== Instructions for the task ==
Give back the records in full, with every line exactly as it was.

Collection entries
--*--

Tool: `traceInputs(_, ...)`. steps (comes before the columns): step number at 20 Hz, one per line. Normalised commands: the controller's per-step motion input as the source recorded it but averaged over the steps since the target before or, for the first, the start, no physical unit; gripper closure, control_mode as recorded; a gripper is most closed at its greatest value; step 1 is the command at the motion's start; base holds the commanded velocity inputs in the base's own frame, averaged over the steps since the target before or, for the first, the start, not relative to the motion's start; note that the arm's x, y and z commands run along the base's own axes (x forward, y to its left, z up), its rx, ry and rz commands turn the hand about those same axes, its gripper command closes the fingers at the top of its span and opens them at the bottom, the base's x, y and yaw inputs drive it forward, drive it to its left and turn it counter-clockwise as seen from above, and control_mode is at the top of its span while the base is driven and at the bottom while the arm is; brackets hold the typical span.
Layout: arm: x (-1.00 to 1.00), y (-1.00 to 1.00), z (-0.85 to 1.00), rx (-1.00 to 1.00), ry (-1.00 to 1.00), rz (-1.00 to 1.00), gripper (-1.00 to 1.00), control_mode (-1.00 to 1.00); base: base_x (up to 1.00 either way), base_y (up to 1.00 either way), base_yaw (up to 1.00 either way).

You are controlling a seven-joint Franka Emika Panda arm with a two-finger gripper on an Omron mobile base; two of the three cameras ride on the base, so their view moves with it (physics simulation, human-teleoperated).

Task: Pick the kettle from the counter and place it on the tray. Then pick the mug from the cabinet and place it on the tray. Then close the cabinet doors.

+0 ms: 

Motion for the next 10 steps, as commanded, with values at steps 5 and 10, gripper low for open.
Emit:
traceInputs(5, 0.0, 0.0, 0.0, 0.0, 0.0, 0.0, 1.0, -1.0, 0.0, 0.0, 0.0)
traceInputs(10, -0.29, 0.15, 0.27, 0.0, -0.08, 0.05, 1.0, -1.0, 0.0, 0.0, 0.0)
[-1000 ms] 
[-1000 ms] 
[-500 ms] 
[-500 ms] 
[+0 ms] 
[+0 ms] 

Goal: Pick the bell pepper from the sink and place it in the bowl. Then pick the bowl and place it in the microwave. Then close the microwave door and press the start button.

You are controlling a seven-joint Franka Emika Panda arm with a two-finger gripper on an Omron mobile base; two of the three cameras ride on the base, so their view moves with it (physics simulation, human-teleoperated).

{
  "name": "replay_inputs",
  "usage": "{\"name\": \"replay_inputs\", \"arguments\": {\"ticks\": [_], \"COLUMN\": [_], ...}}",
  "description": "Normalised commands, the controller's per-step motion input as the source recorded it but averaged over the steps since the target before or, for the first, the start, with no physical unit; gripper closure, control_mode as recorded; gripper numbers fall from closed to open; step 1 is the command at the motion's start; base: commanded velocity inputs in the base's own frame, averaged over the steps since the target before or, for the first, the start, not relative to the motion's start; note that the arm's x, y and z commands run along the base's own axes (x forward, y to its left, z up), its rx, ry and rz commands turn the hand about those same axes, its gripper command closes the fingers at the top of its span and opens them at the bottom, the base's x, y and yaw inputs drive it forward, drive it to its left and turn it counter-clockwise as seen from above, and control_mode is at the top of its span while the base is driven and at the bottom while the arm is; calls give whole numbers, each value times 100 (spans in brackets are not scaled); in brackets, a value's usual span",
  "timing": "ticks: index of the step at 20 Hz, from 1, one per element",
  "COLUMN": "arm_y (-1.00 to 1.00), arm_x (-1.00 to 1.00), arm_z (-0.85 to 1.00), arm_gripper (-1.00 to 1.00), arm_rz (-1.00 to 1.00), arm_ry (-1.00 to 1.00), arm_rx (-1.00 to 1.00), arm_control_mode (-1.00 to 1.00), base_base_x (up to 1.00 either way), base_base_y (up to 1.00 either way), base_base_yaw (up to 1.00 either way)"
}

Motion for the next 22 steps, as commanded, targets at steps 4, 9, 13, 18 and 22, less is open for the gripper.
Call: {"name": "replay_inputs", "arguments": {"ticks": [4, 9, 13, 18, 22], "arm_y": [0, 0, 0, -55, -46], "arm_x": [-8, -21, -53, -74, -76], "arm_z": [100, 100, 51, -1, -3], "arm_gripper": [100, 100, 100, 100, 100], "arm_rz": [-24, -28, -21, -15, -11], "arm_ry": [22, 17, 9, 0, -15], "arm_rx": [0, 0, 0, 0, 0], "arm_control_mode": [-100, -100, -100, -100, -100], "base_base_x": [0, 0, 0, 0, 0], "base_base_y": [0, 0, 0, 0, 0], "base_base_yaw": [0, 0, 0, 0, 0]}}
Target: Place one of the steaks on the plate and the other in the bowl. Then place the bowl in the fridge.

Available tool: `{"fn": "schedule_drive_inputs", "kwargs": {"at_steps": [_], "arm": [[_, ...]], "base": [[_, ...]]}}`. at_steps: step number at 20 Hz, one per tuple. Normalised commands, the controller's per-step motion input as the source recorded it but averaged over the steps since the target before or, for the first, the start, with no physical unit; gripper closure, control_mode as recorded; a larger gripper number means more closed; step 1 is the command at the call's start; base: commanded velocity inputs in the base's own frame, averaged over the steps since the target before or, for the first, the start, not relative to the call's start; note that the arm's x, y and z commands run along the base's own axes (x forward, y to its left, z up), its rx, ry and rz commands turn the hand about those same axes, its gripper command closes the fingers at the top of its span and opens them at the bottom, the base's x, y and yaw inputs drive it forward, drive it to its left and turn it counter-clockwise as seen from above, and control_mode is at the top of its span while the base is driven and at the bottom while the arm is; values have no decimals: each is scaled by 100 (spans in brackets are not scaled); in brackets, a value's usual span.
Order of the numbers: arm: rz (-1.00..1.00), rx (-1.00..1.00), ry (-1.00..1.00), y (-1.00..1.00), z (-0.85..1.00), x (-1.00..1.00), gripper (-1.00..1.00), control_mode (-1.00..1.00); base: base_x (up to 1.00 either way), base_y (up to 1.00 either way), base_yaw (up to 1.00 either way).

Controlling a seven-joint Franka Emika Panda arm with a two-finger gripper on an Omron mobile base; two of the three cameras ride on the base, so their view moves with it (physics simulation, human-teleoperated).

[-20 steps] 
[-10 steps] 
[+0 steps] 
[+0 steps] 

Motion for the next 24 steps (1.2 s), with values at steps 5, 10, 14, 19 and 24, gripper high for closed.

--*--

== Answer to this exercise ==
Tool: `traceInputs(_, ...)`. steps (comes before the columns): step number at 20 Hz, one per line. Normalised commands: the controller's per-step motion input as the source recorded it but averaged over the steps since the target before or, for the first, the start, no physical unit; gripper closure, control_mode as recorded; a gripper is most closed at its greatest value; step 1 is the command at the motion's start; base holds the commanded velocity inputs in the base's own frame, averaged over the steps since the target before or, for the first, the start, not relative to the motion's start; note that the arm's x, y and z commands run along the base's own axes (x forward, y to its left, z up), its rx, ry and rz commands turn the hand about those same axes, its gripper command closes the fingers at the top of its span and opens them at the bottom, the base's x, y and yaw inputs drive it forward, drive it to its left and turn it counter-clockwise as seen from above, and control_mode is at the top of its span while the base is driven and at the bottom while the arm is; brackets hold the typical span.
Layout: arm: x (-1.00 to 1.00), y (-1.00 to 1.00), z (-0.85 to 1.00), rx (-1.00 to 1.00), ry (-1.00 to 1.00), rz (-1.00 to 1.00), gripper (-1.00 to 1.00), control_mode (-1.00 to 1.00); base: base_x (up to 1.00 either way), base_y (up to 1.00 either way), base_yaw (up to 1.00 either way).

You are controlling a seven-joint Franka Emika Panda arm with a two-finger gripper on an Omron mobile base; two of the three cameras ride on the base, so their view moves with it (physics simulation, human-teleoperated).

Task: Pick the kettle from the counter and place it on the tray. Then pick the mug from the cabinet and place it on the tray. Then close the cabinet doors.

+0 ms: 

Motion for the next 10 steps, as commanded, with values at steps 5 and 10, gripper low for open.
Emit:
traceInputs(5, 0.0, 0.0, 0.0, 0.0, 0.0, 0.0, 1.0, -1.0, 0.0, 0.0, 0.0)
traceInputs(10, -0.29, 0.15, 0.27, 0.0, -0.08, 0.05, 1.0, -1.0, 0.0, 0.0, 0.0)
[-1000 ms] 
[-1000 ms] 
[-500 ms] 
[-500 ms] 
[+0 ms] 
[+0 ms] 

Goal: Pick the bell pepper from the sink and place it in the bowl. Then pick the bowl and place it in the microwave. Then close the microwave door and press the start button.

You are controlling a seven-joint Franka Emika Panda arm with a two-finger gripper on an Omron mobile base; two of the three cameras ride on the base, so their view moves with it (physics simulation, human-teleoperated).

{
  "name": "replay_inputs",
  "usage": "{\"name\": \"replay_inputs\", \"arguments\": {\"ticks\": [_], \"COLUMN\": [_], ...}}",
  "description": "Normalised commands, the controller's per-step motion input as the source recorded it but averaged over the steps since the target before or, for the first, the start, with no physical unit; gripper closure, control_mode as recorded; gripper numbers fall from closed to open; step 1 is the command at the motion's start; base: commanded velocity inputs in the base's own frame, averaged over the steps since the target before or, for the first, the start, not relative to the motion's start; note that the arm's x, y and z commands run along the base's own axes (x forward, y to its left, z up), its rx, ry and rz commands turn the hand about those same axes, its gripper command closes the fingers at the top of its span and opens them at the bottom, the base's x, y and yaw inputs drive it forward, drive it to its left and turn it counter-clockwise as seen from above, and control_mode is at the top of its span while the base is driven and at the bottom while the arm is; calls give whole numbers, each value times 100 (spans in brackets are not scaled); in brackets, a value's usual span",
  "timing": "ticks: index of the step at 20 Hz, from 1, one per element",
  "COLUMN": "arm_y (-1.00 to 1.00), arm_x (-1.00 to 1.00), arm_z (-0.85 to 1.00), arm_gripper (-1.00 to 1.00), arm_rz (-1.00 to 1.00), arm_ry (-1.00 to 1.00), arm_rx (-1.00 to 1.00), arm_control_mode (-1.00 to 1.00), base_base_x (up to 1.00 either way), base_base_y (up to 1.00 either way), base_base_yaw (up to 1.00 either way)"
}

Motion for the next 22 steps, as commanded, targets at steps 4, 9, 13, 18 and 22, less is open for the gripper.
Call: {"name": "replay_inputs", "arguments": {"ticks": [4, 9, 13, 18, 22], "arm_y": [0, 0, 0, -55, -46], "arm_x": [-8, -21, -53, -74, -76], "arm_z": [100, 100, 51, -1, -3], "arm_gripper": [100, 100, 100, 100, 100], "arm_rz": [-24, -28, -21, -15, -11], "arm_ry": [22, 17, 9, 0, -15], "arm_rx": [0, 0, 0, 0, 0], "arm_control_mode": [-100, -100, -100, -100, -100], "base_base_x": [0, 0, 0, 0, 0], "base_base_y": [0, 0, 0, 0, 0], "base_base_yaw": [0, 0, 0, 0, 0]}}
Target: Place one of the steaks on the plate and the other in the bowl. Then place the bowl in the fridge.

Available tool: `{"fn": "schedule_drive_inputs", "kwargs": {"at_steps": [_], "arm": [[_, ...]], "base": [[_, ...]]}}`. at_steps: step number at 20 Hz, one per tuple. Normalised commands, the controller's per-step motion input as the source recorded it but averaged over the steps since the target before or, for the first, the start, with no physical unit; gripper closure, control_mode as recorded; a larger gripper number means more closed; step 1 is the command at the call's start; base: commanded velocity inputs in the base's own frame, averaged over the steps since the target before or, for the first, the start, not relative to the call's start; note that the arm's x, y and z commands run along the base's own axes (x forward, y to its left, z up), its rx, ry and rz commands turn the hand about those same axes, its gripper command closes the fingers at the top of its span and opens them at the bottom, the base's x, y and yaw inputs drive it forward, drive it to its left and turn it counter-clockwise as seen from above, and control_mode is at the top of its span while the base is driven and at the bottom while the arm is; values have no decimals: each is scaled by 100 (spans in brackets are not scaled); in brackets, a value's usual span.
Order of the numbers: arm: rz (-1.00..1.00), rx (-1.00..1.00), ry (-1.00..1.00), y (-1.00..1.00), z (-0.85..1.00), x (-1.00..1.00), gripper (-1.00..1.00), control_mode (-1.00..1.00); base: base_x (up to 1.00 either way), base_y (up to 1.00 either way), base_yaw (up to 1.00 either way).

Controlling a seven-joint Franka Emika Panda arm with a two-finger gripper on an Omron mobile base; two of the three cameras ride on the base, so their view moves with it (physics simulation, human-teleoperated).

[-20 steps] 
[-10 steps] 
[+0 steps] 
[+0 steps] 

Motion for the next 24 steps (1.2 s), with values at steps 5, 10, 14, 19 and 24, gripper high for closed.

Nothing else is needed to complete this exercise.